> Instructions to follow: Write out the listing below character for character, though without its pictures.

══════════

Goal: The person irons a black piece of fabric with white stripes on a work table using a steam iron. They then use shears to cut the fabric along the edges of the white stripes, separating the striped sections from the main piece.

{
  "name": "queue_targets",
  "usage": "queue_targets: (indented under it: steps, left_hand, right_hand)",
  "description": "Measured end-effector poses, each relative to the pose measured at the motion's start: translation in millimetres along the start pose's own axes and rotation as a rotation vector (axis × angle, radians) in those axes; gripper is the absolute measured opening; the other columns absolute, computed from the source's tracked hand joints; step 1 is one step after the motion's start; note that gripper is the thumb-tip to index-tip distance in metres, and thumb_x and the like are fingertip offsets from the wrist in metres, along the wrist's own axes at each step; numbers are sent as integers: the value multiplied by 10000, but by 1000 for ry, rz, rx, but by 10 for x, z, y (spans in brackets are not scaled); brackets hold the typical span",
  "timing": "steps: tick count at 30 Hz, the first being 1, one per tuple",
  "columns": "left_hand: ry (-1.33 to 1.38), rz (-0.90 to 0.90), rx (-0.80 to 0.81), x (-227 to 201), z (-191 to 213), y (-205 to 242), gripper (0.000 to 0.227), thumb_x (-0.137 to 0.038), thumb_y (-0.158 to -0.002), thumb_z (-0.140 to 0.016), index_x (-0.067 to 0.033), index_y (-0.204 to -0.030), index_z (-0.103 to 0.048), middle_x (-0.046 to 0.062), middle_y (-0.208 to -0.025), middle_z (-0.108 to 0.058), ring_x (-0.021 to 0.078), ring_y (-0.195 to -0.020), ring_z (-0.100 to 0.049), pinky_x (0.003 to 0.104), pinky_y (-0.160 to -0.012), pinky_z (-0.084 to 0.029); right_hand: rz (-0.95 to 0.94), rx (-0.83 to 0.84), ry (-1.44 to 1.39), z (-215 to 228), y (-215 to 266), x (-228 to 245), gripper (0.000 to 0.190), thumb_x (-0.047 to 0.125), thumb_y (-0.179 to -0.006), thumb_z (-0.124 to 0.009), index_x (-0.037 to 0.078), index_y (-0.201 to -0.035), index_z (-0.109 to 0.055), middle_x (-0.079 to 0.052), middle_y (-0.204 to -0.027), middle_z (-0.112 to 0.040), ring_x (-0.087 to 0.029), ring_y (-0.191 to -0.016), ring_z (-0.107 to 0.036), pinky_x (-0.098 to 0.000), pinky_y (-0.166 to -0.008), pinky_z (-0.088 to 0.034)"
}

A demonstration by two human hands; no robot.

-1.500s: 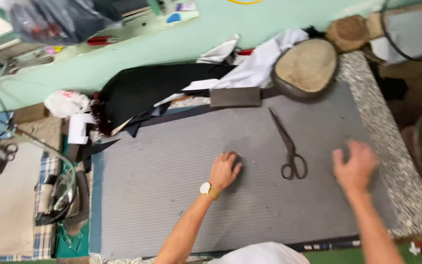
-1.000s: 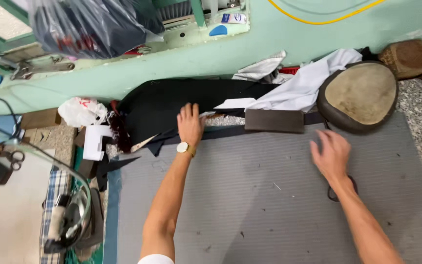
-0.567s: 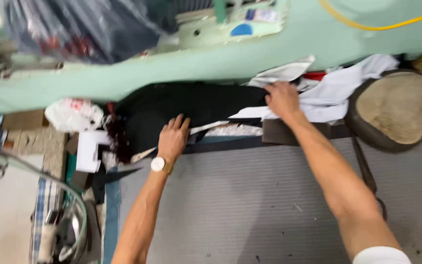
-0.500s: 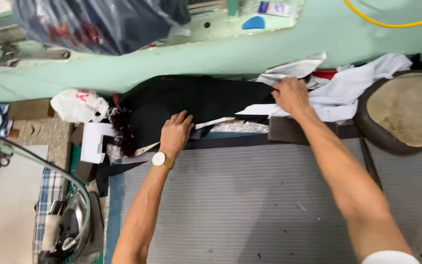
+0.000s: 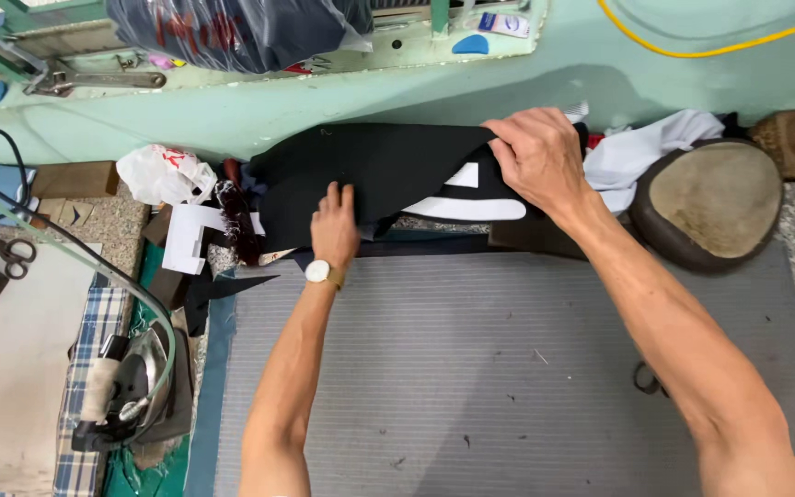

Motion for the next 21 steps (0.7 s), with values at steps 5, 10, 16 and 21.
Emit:
queue_targets:
  steps: [5, 10, 16, 21]
  left_hand:
    - [433, 144, -37, 697, 115, 197, 580, 70, -699, -567, -71, -1254, -661, 167, -1394, -604, 361, -1208, -612, 458, -1005, -473]
    - [719, 74, -126, 729, 1936, 681, 659, 109, -604, -414, -88, -1188, -646, 108, -1151, -661, 318, -1056, -614, 392, -926, -465]
    - [592, -96, -211, 485, 3446, 1420, 632, 106, -724, -376, 61, -1276, -680, 227, -1235, -695, 393, -1133, -649, 462, -989, -494]
    - [473, -126, -50, 254, 3683, 1714, 589, 83, -744, -453, 74, -1256, -744, 203, -1179, -745, 327, -1032, -683, 404, -875, -495]
  right_hand:
    - [79, -61, 106, 897, -8, 344, 195, 83, -953, -724, 140, -1135, -765, -68, -873, -667, -280, -764, -670, -392, -683, -519]
    - [105, -29, 175, 1727, 585, 616, 138, 119, -1088, -687, 125, -1174, -795, -42, -1021, -774, -228, -848, -730, -337, -668, -518]
    - [-65, 107, -117, 2628, 1395, 1102, 51, -40, -1079, -750, -31, -1088, -799, -122, -1001, -776, -229, -845, -701, -322, -727, -501]
    - [-243, 219, -94, 2989, 1932, 1230, 21, 36, -1082, -810, 16, -1075, -811, -98, -993, -774, -202, -792, -676, -297, -681, -464]
Point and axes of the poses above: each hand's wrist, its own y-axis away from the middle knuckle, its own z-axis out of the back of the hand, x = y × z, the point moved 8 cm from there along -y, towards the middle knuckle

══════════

> Response:
Goal: The person irons a black piece of fabric with white stripes on a work table using a steam iron. They then use shears to cut the fabric along the edges of the white stripes, separating the striped sections from the main piece.

{
  "name": "queue_targets",
  "usage": "queue_targets: (indented under it: steps, left_hand, right_hand)",
  "description": "Measured end-effector poses, each relative to the pose measured at the motion's start: translation in millimetres along the start pose's own axes and rotation as a rotation vector (axis × angle, radians) in those axes; gripper is the absolute measured opening; the other columns absolute, computed from the source's tracked hand joints; step 1 is one step after the motion's start; note that gripper is the thumb-tip to index-tip distance in metres, and thumb_x and the like are fingertip offsets from the wrist in metres, along the wrist's own axes at each step; numbers are sent as integers: the value multiplied by 10000, but by 1000 for ry, rz, rx, but by 10 for x, z, y (spans in brackets are not scaled); brackets hold the typical span",
  "timing": "steps: tick count at 30 Hz, the first being 1, one per tuple",
  "columns": "left_hand: ry (-1.33 to 1.38), rz (-0.90 to 0.90), rx (-0.80 to 0.81), x (-227 to 201), z (-191 to 213), y (-205 to 242), gripper (0.000 to 0.227), thumb_x (-0.137 to 0.038), thumb_y (-0.158 to -0.002), thumb_z (-0.140 to 0.016), index_x (-0.067 to 0.033), index_y (-0.204 to -0.030), index_z (-0.103 to 0.048), middle_x (-0.046 to 0.062), middle_y (-0.208 to -0.025), middle_z (-0.108 to 0.058), ring_x (-0.021 to 0.078), ring_y (-0.195 to -0.020), ring_z (-0.100 to 0.049), pinky_x (0.003 to 0.104), pinky_y (-0.160 to -0.012), pinky_z (-0.084 to 0.029); right_hand: rz (-0.95 to 0.94), rx (-0.83 to 0.84), ry (-1.44 to 1.39), z (-215 to 228), y (-215 to 266), x (-228 to 245), gripper (0.000 to 0.190), thumb_x (-0.047 to 0.125), thumb_y (-0.179 to -0.006), thumb_z (-0.124 to 0.009), index_x (-0.037 to 0.078), index_y (-0.201 to -0.035), index_z (-0.109 to 0.055), middle_x (-0.079 to 0.052), middle_y (-0.204 to -0.027), middle_z (-0.112 to 0.040), ring_x (-0.087 to 0.029), ring_y (-0.191 to -0.016), ring_z (-0.107 to 0.036), pinky_x (-0.098 to 0.000), pinky_y (-0.166 to -0.008), pinky_z (-0.088 to 0.034)"
}

A demonstration by two human hands; no robot.

-1.500s: 
-1.000s: 
-0.567s: 
-0.500s: 
+0.000s: 

Motion for the next 21 steps (0.7 s), with values at steps 5, 10, 16 and 21.
Emit:
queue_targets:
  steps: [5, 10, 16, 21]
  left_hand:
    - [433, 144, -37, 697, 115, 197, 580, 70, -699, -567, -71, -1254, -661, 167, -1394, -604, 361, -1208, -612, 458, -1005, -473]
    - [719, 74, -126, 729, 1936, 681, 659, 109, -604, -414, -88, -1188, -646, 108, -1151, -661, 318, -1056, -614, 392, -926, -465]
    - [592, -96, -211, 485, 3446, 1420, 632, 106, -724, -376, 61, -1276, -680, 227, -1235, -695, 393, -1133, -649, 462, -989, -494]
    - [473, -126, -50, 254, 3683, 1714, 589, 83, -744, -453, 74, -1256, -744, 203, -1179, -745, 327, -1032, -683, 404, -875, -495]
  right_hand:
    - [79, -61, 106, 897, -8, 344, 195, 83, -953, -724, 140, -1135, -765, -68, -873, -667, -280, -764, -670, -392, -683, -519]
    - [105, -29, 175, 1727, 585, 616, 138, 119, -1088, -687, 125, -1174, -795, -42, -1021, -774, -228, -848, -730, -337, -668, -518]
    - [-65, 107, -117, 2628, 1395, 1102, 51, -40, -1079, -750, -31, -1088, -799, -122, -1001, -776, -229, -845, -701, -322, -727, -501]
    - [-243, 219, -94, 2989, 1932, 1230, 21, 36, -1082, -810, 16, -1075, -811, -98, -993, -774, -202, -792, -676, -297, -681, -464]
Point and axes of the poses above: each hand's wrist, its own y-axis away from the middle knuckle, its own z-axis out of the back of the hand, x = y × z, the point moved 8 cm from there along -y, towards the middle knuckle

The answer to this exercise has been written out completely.